■ WORK ITEM:
Word for word, repeat each line of the listing below.
------ DATA RECORDS ------
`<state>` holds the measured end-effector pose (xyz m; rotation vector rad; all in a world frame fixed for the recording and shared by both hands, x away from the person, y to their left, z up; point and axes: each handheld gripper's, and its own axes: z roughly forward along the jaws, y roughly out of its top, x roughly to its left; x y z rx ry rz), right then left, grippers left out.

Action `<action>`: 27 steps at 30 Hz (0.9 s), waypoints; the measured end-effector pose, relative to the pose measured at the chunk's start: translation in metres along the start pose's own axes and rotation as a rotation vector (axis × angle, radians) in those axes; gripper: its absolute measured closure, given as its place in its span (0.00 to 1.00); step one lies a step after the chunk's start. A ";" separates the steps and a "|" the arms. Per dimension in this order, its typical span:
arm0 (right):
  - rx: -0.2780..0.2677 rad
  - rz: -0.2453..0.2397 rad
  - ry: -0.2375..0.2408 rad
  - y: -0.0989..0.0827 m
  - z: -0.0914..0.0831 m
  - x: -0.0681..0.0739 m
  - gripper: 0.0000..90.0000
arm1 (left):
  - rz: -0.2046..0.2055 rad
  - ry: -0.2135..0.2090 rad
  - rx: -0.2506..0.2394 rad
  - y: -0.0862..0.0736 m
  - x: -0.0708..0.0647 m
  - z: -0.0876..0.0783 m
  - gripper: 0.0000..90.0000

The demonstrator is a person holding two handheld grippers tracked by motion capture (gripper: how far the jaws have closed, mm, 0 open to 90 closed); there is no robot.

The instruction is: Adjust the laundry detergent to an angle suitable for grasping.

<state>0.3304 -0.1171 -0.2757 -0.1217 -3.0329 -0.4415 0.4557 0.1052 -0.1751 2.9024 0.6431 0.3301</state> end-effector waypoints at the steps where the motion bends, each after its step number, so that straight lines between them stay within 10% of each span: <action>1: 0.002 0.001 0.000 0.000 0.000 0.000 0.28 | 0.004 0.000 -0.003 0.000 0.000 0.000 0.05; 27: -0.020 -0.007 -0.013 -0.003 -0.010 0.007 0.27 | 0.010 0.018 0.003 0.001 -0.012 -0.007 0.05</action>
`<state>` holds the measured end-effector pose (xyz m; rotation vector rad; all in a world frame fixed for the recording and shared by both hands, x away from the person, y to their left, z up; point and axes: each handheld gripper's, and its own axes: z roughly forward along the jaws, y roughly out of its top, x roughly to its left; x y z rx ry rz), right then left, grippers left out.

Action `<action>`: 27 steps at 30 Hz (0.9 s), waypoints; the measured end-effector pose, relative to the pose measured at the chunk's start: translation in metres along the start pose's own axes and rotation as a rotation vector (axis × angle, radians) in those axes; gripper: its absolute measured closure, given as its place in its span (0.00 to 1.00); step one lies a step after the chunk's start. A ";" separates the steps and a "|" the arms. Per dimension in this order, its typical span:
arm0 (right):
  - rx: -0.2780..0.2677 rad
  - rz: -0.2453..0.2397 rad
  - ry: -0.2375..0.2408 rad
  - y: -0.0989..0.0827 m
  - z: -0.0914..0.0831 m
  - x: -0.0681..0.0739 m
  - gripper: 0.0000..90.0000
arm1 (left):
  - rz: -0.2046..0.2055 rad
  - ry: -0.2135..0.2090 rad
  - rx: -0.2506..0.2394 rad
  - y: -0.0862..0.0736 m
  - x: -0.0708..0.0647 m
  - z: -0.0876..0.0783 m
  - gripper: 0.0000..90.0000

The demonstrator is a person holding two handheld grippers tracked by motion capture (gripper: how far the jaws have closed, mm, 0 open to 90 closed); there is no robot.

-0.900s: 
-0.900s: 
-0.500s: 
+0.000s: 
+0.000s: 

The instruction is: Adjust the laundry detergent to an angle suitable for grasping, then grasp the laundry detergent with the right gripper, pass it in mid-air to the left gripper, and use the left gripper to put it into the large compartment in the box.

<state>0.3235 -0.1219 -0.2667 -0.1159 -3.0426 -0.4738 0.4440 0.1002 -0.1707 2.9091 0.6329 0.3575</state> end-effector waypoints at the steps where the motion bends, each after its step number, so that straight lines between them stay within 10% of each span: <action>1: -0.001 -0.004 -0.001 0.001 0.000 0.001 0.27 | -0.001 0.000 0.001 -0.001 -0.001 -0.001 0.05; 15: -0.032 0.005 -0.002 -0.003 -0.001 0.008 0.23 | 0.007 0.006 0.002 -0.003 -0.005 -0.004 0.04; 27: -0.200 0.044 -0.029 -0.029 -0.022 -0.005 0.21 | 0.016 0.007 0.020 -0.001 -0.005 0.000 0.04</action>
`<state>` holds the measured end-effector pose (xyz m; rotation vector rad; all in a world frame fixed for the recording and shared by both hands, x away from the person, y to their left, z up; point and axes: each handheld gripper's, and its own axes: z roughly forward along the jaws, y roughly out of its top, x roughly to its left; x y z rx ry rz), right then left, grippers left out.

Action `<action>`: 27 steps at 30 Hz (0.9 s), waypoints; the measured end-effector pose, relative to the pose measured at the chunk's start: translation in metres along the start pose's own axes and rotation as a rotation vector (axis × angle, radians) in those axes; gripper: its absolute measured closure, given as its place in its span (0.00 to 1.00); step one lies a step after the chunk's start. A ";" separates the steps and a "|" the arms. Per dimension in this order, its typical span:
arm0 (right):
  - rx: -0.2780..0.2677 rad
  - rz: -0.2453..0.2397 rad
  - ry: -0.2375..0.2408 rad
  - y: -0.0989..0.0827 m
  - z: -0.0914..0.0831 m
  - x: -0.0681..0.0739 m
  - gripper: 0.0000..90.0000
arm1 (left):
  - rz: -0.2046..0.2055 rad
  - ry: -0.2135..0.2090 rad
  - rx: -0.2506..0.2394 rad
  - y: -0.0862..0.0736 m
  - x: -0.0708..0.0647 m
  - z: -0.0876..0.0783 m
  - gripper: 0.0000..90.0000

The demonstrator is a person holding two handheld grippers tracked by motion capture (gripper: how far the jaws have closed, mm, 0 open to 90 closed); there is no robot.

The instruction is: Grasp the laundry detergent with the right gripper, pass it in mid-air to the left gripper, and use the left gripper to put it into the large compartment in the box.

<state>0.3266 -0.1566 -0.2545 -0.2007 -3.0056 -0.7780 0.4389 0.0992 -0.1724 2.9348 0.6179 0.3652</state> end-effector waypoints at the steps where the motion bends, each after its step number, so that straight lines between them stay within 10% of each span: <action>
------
■ REPLY:
`<state>` holds the measured end-effector pose (xyz m; rotation vector rad; all in a world frame fixed for the recording and shared by both hands, x away from the person, y to their left, z up; point and axes: each handheld gripper's, and its own axes: z roughly forward along the jaws, y roughly out of its top, x roughly to its left; x y z rx ry rz), right then left, grippers left out.

Action `<action>`: 27 steps at 30 Hz (0.9 s), waypoints; the measured end-effector pose, relative to the pose measured at the chunk's start: translation in metres along the start pose's own axes and rotation as a rotation vector (axis × angle, radians) in those axes; gripper: its absolute measured closure, given as its place in its span (0.00 to 1.00); step one lies a step after the chunk's start. A ";" separates the steps and a "|" the arms. Per dimension in this order, its typical span:
arm0 (right):
  - rx: -0.2780..0.2677 rad
  - rz: -0.2453..0.2397 rad
  - ry: -0.2375..0.2408 rad
  - y: -0.0989..0.0827 m
  - z: -0.0914..0.0831 m
  - x: -0.0681..0.0739 m
  - gripper: 0.0000..90.0000
arm1 (left):
  - rz: -0.2046..0.2055 rad
  - ry: -0.2135..0.2090 rad
  - rx: -0.2506..0.2394 rad
  - y: -0.0862..0.0736 m
  - x: -0.0708..0.0647 m
  - z: -0.0876..0.0783 m
  - gripper: 0.0000..90.0000

The demonstrator is a person holding two handheld grippers tracked by motion capture (gripper: how far the jaws have closed, mm, 0 open to 90 closed); there is no robot.

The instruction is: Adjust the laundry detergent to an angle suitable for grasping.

<state>0.3304 -0.1171 -0.2757 -0.1217 -3.0329 -0.4415 0.4557 0.1052 -0.1751 2.9024 0.6431 0.3301</state> end-effector waypoints at the steps where the motion bends, each after its step number, so that straight lines between them stay within 10% of each span: <action>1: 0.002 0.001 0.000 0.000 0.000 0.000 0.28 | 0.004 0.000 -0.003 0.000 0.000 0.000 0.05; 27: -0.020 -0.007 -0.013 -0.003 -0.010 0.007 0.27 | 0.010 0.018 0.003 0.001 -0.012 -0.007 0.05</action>
`<state>` holds the measured end-effector pose (xyz m; rotation vector rad; all in a world frame fixed for the recording and shared by both hands, x away from the person, y to their left, z up; point and axes: each handheld gripper's, and its own axes: z roughly forward along the jaws, y roughly out of its top, x roughly to its left; x y z rx ry rz), right then left, grippers left out.

Action `<action>`: 27 steps at 30 Hz (0.9 s), waypoints; the measured end-effector pose, relative to the pose measured at the chunk's start: translation in metres along the start pose's own axes and rotation as a rotation vector (axis × angle, radians) in those axes; gripper: its absolute measured closure, given as its place in its span (0.00 to 1.00); step one lies a step after the chunk's start. A ";" separates the steps and a "|" the arms. Per dimension in this order, its typical span:
arm0 (right):
  - rx: -0.2780..0.2677 rad
  - rz: -0.2453..0.2397 rad
  - ry: -0.2375..0.2408 rad
  - y: -0.0989..0.0827 m
  - z: -0.0914..0.0831 m
  - x: -0.0681..0.0739 m
  - gripper: 0.0000..90.0000
arm1 (left):
  - rz: -0.2046..0.2055 rad
  - ry: -0.2135..0.2090 rad
  - rx: -0.2506..0.2394 rad
  - y: -0.0862..0.0736 m
  - x: -0.0708..0.0647 m
  - z: -0.0876..0.0783 m
  - gripper: 0.0000..90.0000

The demonstrator is a person holding two handheld grippers tracked by motion capture (gripper: how far the jaws have closed, mm, 0 open to 90 closed); there is no robot.

-0.900s: 
-0.900s: 
-0.500s: 
+0.000s: 
+0.000s: 

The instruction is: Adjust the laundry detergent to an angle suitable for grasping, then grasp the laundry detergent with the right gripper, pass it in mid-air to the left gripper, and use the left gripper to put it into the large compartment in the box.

<state>0.3235 -0.1219 -0.2667 -0.1159 -3.0426 -0.4738 0.4440 0.1002 -0.1707 2.9091 0.6329 0.3575</state> end-effector waypoints at the steps where the motion bends, each after its step number, so that straight lines between them stay within 10% of each span: <action>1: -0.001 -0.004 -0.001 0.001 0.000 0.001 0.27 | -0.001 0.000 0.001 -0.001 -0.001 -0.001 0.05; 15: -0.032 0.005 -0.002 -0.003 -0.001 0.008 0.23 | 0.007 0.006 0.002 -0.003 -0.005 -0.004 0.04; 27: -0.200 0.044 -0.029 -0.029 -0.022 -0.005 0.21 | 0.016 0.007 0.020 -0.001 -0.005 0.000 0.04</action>
`<state>` holds the measured end-effector pose (xyz m; rotation vector rad; all in a world frame fixed for the recording and shared by both hands, x away from the person, y to their left, z up; point and axes: each handheld gripper's, and its own axes: z roughly forward along the jaws, y roughly out of its top, x roughly to its left; x y z rx ry rz), right then left, grippers left out.

Action `<action>`: 27 steps at 30 Hz (0.9 s), waypoints; the measured end-effector pose, relative to the pose measured at the chunk's start: translation in metres along the start pose's own axes and rotation as a rotation vector (axis × angle, radians) in those axes; gripper: its absolute measured closure, given as its place in its span (0.00 to 1.00); step one lies a step after the chunk's start. A ";" separates the steps and a "|" the arms. Per dimension in this order, its typical span:
arm0 (right):
  - rx: -0.2780..0.2677 rad
  - rz: -0.2453..0.2397 rad
  - ry: -0.2375..0.2408 rad
  - y: -0.0989..0.0827 m
  - z: -0.0914..0.0831 m
  - x: -0.0681..0.0739 m
  - gripper: 0.0000..90.0000
arm1 (left):
  - rz: -0.2046..0.2055 rad
  - ry: -0.2135..0.2090 rad
  - rx: -0.2506..0.2394 rad
  - y: -0.0862..0.0736 m
  - x: -0.0708..0.0647 m
  - z: -0.0876..0.0783 m
  - gripper: 0.0000..90.0000

The demonstrator is a person holding two handheld grippers tracked by motion capture (gripper: how far the jaws have closed, mm, 0 open to 90 closed); there is no robot.

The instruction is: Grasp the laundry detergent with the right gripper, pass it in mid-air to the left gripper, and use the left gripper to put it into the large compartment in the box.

<state>0.3266 -0.1566 -0.2545 -0.2007 -3.0056 -0.7780 0.4389 0.0992 -0.1724 2.9348 0.6179 0.3652</state> end-effector waypoints at the steps where the motion bends, each after its step number, so that straight lines between them stay within 10% of each span: <action>

Here is where the answer stops.